Even if injecting billions of sulphur particles into the middle atmosphere—the most hotly debated plan for so-called solar radiation modification (SRM)—turned back a critical fraction of the Sun's rays as intended, the consequences could outweigh any benefits, they argued in an open letter.

"Solar geoengineering deployment cannot be governed globally in a fair, inclusive and effective manner," said the letter, supported by a commentary in the journal WIREs Climate Change.

"We therefore call for immediate political action from governments, the United Nations and other actors to prevent the normalisation of solar geoengineering as a climate policy option."

[...]

The failure to reduce the greenhouse gas emissions that drive global heating has led some policy makers to embrace solar geoengineering—widely dismissed not long ago as more science fiction than science—in order to buy time for a more durable solution.

It has long been known that injecting a large quantity of reflective particles into the upper atmosphere could cool the planet.

Nature sometimes does the same: debris from the 1991 eruption of Mount Pinatubo in the Philippines lowered Earth's average surface temperature for more than a year.

But the open letter said there are several reasons to reject such a course of action.

Artificially dimming the Sun's radiative force is likely to disrupt monsoon rains in South Asia and western Africa, and could ravage the rain-fed crops upon which hundreds of millions depend for nourishment, several studies have shown.

"Stratospheric sulfate injection weakens the African and Asian summer monsoons and causes drying in the Amazon," the Intergovernmental Panel on Climate Change (IPCC) said in its most recent scientific assessment.

Other regions, however, could benefit: a study last year concluded that SRM could sharply curtail the risk of drought in southern Africa.

Scientists also worry about so-called termination shock if seeding the atmosphere with Sun-blocking particles were to suddenly stop.

If SRM "were terminated for any reason, there is high confidence that surface temperatures would increase rapidly," the IPCC said.

In addition, the technology would do nothing to stop the continuing buildup of atmospheric CO2, which is literally changing the chemistry of the ocean.

The open letter also cautions that raising hopes about a quick fix for climate "can disincentivise governments, businesses and societies to do their upmost to achieve decarbonisation or carbon neutrality as soon as possible".

Finally, there is currently no global governance system to monitor or implement solar geoengineering schemes, which could be set in motion today by a single country, or even a billionaire with rockets.


The open letter calls for an "international non-use agreement" that would block national funding, bad outdoor experiments and refuse to grant patent rights for SRM technologies.

Such an agreement "would not prohibit atmospheric or climate research as such," the letter said.
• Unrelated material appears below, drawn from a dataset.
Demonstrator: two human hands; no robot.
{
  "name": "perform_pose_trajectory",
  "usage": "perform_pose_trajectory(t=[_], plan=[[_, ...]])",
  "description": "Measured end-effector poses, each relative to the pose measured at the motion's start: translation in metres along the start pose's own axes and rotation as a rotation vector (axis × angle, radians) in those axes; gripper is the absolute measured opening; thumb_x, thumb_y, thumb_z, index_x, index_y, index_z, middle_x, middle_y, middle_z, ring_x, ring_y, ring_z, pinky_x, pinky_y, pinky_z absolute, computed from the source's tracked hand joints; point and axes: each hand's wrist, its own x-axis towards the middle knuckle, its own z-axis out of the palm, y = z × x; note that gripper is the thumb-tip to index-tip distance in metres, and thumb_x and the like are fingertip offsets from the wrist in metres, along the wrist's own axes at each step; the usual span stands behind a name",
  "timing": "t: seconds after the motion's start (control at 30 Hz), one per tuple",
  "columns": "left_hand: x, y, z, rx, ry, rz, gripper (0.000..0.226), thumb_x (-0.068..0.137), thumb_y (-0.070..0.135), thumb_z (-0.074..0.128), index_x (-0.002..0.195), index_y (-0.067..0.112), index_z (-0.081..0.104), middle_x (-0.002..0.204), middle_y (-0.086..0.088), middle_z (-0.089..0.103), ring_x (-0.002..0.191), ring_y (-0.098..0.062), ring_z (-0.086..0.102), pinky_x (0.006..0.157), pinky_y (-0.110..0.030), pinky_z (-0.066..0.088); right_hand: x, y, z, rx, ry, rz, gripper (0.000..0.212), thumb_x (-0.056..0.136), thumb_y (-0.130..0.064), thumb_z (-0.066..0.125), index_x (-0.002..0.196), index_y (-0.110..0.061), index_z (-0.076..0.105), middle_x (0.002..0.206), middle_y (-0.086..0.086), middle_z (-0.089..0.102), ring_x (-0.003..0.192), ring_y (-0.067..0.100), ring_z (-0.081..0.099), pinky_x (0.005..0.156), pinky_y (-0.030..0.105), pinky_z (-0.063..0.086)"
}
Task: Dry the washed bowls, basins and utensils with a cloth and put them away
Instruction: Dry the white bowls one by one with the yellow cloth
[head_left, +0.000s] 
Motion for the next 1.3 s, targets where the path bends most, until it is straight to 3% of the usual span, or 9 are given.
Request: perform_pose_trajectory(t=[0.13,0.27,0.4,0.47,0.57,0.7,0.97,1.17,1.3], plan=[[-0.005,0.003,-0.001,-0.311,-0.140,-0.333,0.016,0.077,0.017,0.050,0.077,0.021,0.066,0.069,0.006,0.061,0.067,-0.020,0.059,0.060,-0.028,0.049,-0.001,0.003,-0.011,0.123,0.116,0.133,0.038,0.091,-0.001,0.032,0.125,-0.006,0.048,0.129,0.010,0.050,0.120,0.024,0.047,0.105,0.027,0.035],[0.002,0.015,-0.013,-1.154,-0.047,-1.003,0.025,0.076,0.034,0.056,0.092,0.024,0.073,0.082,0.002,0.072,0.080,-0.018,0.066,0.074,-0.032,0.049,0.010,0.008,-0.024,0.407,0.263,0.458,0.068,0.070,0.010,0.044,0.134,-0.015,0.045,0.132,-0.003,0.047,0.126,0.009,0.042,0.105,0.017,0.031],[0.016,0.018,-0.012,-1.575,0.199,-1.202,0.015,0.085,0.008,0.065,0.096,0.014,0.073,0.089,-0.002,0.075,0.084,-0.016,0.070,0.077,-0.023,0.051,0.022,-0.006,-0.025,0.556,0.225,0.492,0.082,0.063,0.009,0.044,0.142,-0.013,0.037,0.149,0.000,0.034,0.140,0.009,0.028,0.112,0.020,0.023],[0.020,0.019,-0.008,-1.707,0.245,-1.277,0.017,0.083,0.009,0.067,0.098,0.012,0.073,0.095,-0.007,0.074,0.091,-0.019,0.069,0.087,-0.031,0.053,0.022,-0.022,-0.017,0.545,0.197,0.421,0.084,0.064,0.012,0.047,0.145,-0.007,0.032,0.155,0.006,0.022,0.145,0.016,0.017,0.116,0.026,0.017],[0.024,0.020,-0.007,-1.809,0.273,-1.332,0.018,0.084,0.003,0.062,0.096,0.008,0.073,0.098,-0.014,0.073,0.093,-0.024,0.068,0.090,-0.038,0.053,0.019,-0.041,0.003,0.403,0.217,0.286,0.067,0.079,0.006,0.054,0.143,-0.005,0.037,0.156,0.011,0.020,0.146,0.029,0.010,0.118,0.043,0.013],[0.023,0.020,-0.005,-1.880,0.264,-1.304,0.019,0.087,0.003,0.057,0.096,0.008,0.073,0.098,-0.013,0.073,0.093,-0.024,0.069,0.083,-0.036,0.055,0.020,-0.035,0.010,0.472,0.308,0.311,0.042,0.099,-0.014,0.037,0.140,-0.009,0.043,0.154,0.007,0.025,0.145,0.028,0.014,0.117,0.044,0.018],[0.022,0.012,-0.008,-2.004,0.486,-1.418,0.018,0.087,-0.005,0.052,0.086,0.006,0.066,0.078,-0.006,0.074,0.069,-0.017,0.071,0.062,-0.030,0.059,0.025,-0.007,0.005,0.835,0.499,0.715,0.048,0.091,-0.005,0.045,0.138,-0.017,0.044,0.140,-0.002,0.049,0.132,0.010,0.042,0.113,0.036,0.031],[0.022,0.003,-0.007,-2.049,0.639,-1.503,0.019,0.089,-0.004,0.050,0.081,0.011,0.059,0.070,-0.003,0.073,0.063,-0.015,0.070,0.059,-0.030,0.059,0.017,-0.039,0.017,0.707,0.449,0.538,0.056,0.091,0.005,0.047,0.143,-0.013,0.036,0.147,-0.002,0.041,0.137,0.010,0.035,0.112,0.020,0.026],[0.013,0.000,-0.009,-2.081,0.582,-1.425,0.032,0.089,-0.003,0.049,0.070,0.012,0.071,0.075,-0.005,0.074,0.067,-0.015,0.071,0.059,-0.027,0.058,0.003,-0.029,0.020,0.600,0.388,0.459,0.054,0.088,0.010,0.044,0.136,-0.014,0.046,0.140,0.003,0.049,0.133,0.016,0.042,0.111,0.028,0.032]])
Signatories include Frank Biermann, a professor of global sustainability governance at Utrecht University; Aarti Gupta, a professor of global environmental governance at Wageningen University in The Netherlands; Professor Melissa Leach, director of the Institute of Development Studies in Sussex, England; and Dirk Messner, president of the German Environment Agency."
“We drift down time, clutching at straws. But what good's a brick to a drowning man?”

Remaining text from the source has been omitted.